Exercise requirements: Report each line of the data below in which "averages" appears.

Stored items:
*** Block opens ***

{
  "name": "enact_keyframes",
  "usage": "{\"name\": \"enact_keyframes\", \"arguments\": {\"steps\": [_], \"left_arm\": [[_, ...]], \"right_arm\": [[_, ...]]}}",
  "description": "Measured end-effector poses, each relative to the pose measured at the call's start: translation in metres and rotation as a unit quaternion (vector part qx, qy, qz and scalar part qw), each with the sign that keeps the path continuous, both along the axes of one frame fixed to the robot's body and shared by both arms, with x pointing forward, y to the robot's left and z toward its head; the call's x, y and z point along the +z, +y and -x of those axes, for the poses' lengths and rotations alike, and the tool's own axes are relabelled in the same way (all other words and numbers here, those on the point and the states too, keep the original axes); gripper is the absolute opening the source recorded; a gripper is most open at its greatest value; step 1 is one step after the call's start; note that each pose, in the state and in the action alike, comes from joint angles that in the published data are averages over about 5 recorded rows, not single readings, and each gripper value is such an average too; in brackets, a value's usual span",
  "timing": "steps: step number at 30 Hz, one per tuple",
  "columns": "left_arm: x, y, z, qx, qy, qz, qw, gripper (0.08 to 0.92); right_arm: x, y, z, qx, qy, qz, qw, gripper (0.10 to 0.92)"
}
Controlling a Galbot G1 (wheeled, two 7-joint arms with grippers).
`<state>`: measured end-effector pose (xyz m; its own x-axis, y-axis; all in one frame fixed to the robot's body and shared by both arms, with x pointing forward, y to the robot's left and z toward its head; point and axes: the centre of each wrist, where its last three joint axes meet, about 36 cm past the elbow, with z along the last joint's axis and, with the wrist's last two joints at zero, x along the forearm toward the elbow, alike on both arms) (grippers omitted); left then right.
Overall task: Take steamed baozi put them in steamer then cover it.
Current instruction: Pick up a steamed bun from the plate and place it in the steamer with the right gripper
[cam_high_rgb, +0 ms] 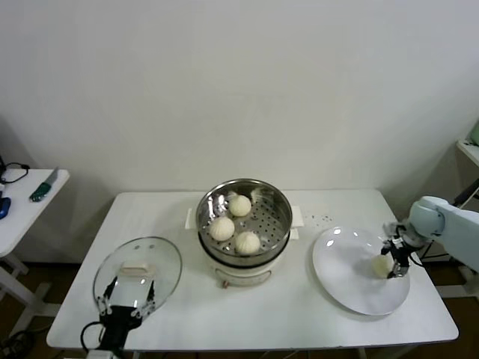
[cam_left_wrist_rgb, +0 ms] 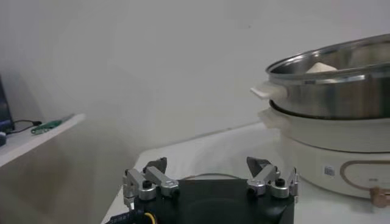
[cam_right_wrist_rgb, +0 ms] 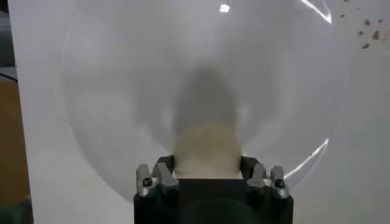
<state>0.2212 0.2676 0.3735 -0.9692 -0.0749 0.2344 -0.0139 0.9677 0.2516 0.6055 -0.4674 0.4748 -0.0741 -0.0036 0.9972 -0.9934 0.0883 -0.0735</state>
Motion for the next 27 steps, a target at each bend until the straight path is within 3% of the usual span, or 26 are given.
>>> {"name": "enact_keyframes", "arguments": {"steps": [9,19,27], "left_arm": [[0.001,-0.003,0.005,-0.002,-0.001,0.006,1.0,0.823],[0.009,-0.009,0.012,-0.015,-0.007,0.027,1.0,0.823],[0.013,-0.013,0.014,-0.023,-0.013,0.036,0.999,0.823]], "right_arm": [[0.084,0.036,-0.04,-0.002,-0.04,-0.033,0.999,0.694],[0.198,0.129,-0.089,0.027,-0.076,-0.073,0.994,0.699],[0.236,0.23,-0.105,0.066,-0.076,-0.087,0.991,0.704]]}}
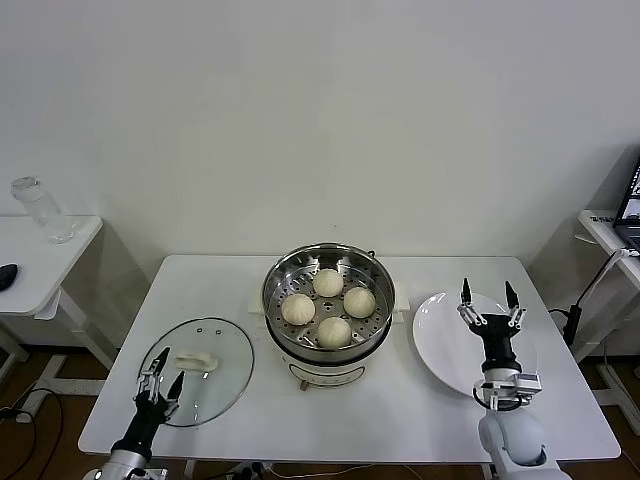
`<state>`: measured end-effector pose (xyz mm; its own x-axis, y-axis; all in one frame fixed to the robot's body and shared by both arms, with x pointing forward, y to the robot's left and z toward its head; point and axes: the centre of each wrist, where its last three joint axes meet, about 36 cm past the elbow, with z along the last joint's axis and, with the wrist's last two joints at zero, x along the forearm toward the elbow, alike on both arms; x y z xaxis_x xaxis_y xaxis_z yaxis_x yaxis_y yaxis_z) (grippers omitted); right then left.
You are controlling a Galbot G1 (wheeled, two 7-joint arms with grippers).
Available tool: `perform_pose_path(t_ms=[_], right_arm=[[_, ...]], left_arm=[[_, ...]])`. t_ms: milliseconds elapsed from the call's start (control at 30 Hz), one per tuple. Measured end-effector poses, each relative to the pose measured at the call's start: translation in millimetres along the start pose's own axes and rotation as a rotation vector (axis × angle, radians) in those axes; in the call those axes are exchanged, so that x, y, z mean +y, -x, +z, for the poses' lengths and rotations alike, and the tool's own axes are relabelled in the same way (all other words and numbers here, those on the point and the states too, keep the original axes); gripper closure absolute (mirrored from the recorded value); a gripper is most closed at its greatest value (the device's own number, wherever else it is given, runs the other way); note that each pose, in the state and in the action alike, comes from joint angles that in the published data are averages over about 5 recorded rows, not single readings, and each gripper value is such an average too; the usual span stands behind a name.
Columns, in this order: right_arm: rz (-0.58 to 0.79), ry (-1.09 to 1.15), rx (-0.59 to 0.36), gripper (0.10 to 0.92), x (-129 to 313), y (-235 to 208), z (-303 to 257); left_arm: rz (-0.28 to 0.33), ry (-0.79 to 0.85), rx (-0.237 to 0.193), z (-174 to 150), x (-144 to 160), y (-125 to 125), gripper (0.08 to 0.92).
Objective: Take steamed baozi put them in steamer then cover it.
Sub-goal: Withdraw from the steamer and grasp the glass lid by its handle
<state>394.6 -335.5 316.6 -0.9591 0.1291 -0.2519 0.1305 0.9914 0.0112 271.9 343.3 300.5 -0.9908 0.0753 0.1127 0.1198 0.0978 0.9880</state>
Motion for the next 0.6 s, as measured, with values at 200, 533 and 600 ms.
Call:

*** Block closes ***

Expected answer:
  "description": "Measured end-effector poses, each relative to the pose measured at the call's start: translation in metres and rotation as a unit quaternion (vector part qx, qy, qz and scalar part qw), each with the sign that keeps the path continuous, both along the axes of one frame fixed to the robot's body and shared by both arms, with x pointing forward, y to the robot's left and z toward its head; the call's x, y and z point along the +z, +y and -x of those axes, for the poses' lengths and rotations alike, and the tool's own axes are relabelled in the same way (all other words and numbers here, those on the point and the states too, keep the original axes); gripper is the absolute opening the source recorded; a gripper is most open at its greatest value; step 1 is one step after the call's start; note that each pose, in the state and in the action alike, comes from joint angles that in the published data are averages over about 5 recorded rows, not single readings, and each gripper value is such an average too; in brackets, a value's usual span",
Available tool: `perform_pose_path(t_ms=[_], right_arm=[[_, ...]], left_arm=[[_, ...]])`. t_ms: milliseconds elapsed from the call's start (control at 30 Hz), one per tuple. Measured end-effector poses, each relative to the pose measured at the call's start: translation in millimetres along the start pose's own axes and rotation as a rotation vector (axis × angle, radians) in those axes; in the call those axes are exchanged, so that x, y, z mean +y, -x, +z, for the poses' lengths and rotations alike, and the tool's own axes are relabelled in the same way (all other words and numbers here, those on the point and the states too, keep the original axes); gripper closure absolute (mirrored from the recorded value); a gripper is most closed at its greatest value (the device's own number, wherever else it is given, runs the other way); note that each pose, in the state and in the action alike, comes from joint angles that in the published data are averages over about 5 recorded rows, not single readings, and each gripper value is such an average too; the usual span stands behind a name.

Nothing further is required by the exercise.